[Stored items from a collection]

----

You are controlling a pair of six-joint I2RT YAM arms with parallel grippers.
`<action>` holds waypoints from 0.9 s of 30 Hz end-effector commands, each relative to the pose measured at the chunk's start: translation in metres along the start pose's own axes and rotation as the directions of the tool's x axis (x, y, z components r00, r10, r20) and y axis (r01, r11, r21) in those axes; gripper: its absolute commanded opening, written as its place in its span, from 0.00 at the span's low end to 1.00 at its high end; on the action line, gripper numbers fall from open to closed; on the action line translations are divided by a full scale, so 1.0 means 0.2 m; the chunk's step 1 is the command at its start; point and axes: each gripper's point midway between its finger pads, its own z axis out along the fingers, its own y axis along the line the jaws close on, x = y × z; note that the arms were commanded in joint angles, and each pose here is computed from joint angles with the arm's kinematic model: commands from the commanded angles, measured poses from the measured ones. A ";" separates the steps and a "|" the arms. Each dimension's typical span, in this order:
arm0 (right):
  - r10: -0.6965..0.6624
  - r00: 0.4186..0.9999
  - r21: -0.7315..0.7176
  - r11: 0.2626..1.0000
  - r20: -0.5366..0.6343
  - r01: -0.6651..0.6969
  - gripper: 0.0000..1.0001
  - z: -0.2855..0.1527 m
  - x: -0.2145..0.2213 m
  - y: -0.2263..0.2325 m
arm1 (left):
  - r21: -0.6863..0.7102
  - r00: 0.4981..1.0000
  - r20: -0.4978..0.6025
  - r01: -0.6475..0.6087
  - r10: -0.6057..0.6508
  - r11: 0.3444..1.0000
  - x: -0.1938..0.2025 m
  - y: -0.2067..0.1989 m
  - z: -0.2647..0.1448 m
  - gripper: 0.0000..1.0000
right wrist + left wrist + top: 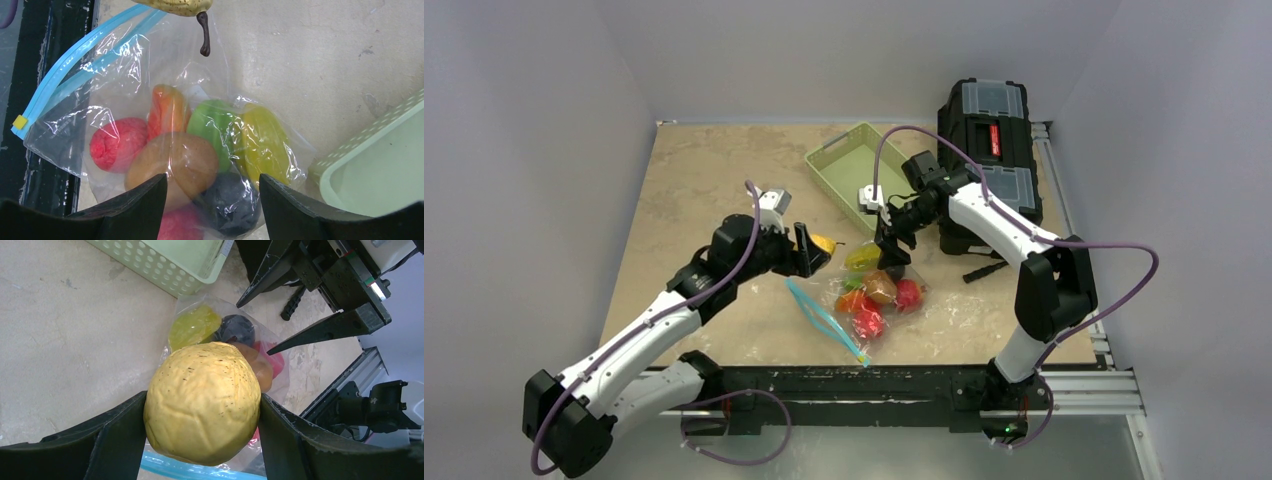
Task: Open the zip-top bag and remove the fake food
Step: Place the fake fruit in the bin.
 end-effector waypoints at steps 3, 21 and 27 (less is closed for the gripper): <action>-0.056 0.997 0.019 0.998 0.056 0.055 0.67 -0.07 -0.10 0.01 | 0.077 0.995 0.095 -0.001 -0.006 0.997 -0.19 -0.11 0.01 0.00; -0.061 0.996 0.029 0.998 0.059 0.059 0.67 -0.08 -0.11 0.00 | 0.103 0.980 0.165 0.093 -0.109 0.990 -0.49 -0.13 0.31 0.00; -0.067 0.996 0.034 0.997 0.064 0.064 0.67 -0.09 -0.11 0.00 | 0.095 0.974 0.151 0.153 -0.166 0.984 -0.56 -0.10 0.49 0.00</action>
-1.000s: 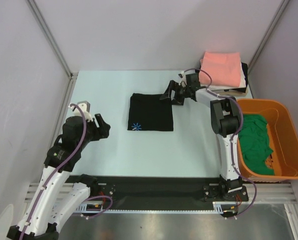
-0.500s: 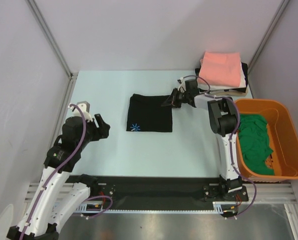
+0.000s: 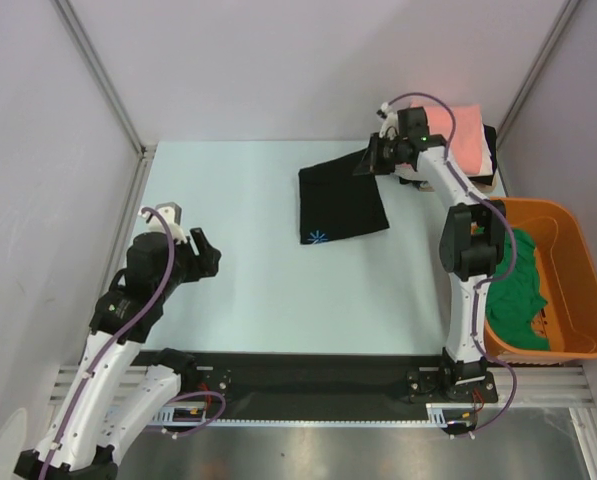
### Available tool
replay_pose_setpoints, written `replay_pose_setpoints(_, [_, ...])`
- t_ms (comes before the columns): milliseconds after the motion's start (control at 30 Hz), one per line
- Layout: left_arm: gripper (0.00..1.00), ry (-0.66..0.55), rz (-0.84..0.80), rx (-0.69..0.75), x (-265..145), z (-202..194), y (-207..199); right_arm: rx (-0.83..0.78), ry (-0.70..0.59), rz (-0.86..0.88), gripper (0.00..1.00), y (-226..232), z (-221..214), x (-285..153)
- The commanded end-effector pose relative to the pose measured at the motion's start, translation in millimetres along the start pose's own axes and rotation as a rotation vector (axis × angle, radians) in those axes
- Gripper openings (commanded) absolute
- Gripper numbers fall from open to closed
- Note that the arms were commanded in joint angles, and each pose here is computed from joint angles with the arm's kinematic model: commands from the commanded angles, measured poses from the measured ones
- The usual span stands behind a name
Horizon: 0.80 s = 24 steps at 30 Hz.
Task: Fold and stack the t-shirts
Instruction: Neatly place the folded tshirt to the corner
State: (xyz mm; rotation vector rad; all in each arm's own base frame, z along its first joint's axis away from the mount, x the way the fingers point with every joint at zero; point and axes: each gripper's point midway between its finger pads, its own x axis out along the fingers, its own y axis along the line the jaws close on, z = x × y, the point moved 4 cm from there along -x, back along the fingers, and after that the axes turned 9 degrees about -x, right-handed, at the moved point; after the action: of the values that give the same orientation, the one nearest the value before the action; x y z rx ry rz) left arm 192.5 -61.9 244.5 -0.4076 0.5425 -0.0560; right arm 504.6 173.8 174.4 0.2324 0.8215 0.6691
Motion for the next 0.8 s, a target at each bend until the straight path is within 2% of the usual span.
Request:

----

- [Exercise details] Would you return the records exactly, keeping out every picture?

- [Your solution]
You are controlling a pair of six-joint I2RT YAM arms with parallel grippers.
`<action>` holds waypoints from 0.9 s of 30 Hz end-effector commands, each relative to the pose measured at the chunk's start: translation in metres along the start pose's own axes and rotation as the directions of the tool's x axis (x, y, z components r00, r10, r20) and y axis (r01, r11, r21) in those axes; gripper: its absolute commanded opening, written as its place in its span, from 0.00 at the span's low end to 1.00 at its high end; on the action line, gripper numbers fall from open to closed; on the action line translations are divided by a full scale, so 1.0 means 0.2 m; the chunk's step 1 is the command at its start; point and axes: each gripper's point midway between its finger pads, its own z axis out along the fingers, its own y axis along the line the jaws close on, x = y × z; note that the arms were commanded in joint angles, and each pose here is computed from joint angles with the arm's kinematic model: commands from the commanded angles, measured poses from the measured ones. A ";" separates the steps and a "|" the arms. Each dimension's typical span, in this order:
arm0 (right):
  - r10: -0.6965..0.6624
  - r00: 0.4186..0.9999
  - r21: -0.7315..0.7176
  - r11: 0.2626..1.0000
  - r20: -0.5366..0.6343
  - r01: -0.6651..0.6969
  - gripper: 0.0000..1.0001
  - z: -0.2855..0.1527 m
  - x: -0.2145..0.2213 m
  - y: -0.2263..0.2325 m
arm1 (left):
  - r21: -0.6863..0.7102
  - r00: 0.4981..1.0000
  - r20: -0.4978..0.6025
  - r01: -0.6475..0.6087
  - r10: -0.6057..0.6508
  - r11: 0.3444..1.0000
  - x: -0.1938..0.2025 m
  - y: -0.2067..0.1989 m
  - z: -0.2647..0.1448 m
  - gripper: 0.0000..1.0000
right wrist + left wrist + top: 
Task: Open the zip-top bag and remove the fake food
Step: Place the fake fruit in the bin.
 end-effector waypoints at steps 3, 21 and 27 (less is closed for the gripper): <action>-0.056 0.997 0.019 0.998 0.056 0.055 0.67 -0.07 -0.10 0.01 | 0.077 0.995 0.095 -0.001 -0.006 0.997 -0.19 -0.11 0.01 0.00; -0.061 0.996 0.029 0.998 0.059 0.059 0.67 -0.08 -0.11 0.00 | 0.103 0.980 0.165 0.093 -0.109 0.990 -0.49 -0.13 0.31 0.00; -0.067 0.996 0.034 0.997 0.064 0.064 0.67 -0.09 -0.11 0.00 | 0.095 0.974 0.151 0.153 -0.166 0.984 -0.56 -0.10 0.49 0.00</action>
-1.000s: 
-0.500s: 
+0.000s: 
### Available tool
replay_pose_setpoints, written `replay_pose_setpoints(_, [_, ...])`
- t_ms (comes before the columns): milliseconds after the motion's start (control at 30 Hz), one per line
- Layout: left_arm: gripper (0.00..1.00), ry (-0.66..0.55), rz (-0.84..0.80), rx (-0.69..0.75), x (-265..145), z (-202..194), y (-207..199); right_arm: rx (-0.83..0.78), ry (-0.70..0.59), rz (-0.86..0.88), gripper (0.00..1.00), y (-226..232), z (-221..214), x (-285..153)
- The commanded end-effector pose relative to the pose measured at the motion's start, translation in millimetres along the start pose's own axes and rotation as a rotation vector (axis × angle, radians) in those axes
- Gripper openings (commanded) absolute
- Gripper numbers fall from open to closed
- Note that the arms were commanded in joint angles, and each pose here is computed from joint angles with the arm's kinematic model: commands from the commanded angles, measured poses from the measured ones
- The usual span stands behind a name
Horizon: 0.80 s = 24 steps at 30 Hz.
Task: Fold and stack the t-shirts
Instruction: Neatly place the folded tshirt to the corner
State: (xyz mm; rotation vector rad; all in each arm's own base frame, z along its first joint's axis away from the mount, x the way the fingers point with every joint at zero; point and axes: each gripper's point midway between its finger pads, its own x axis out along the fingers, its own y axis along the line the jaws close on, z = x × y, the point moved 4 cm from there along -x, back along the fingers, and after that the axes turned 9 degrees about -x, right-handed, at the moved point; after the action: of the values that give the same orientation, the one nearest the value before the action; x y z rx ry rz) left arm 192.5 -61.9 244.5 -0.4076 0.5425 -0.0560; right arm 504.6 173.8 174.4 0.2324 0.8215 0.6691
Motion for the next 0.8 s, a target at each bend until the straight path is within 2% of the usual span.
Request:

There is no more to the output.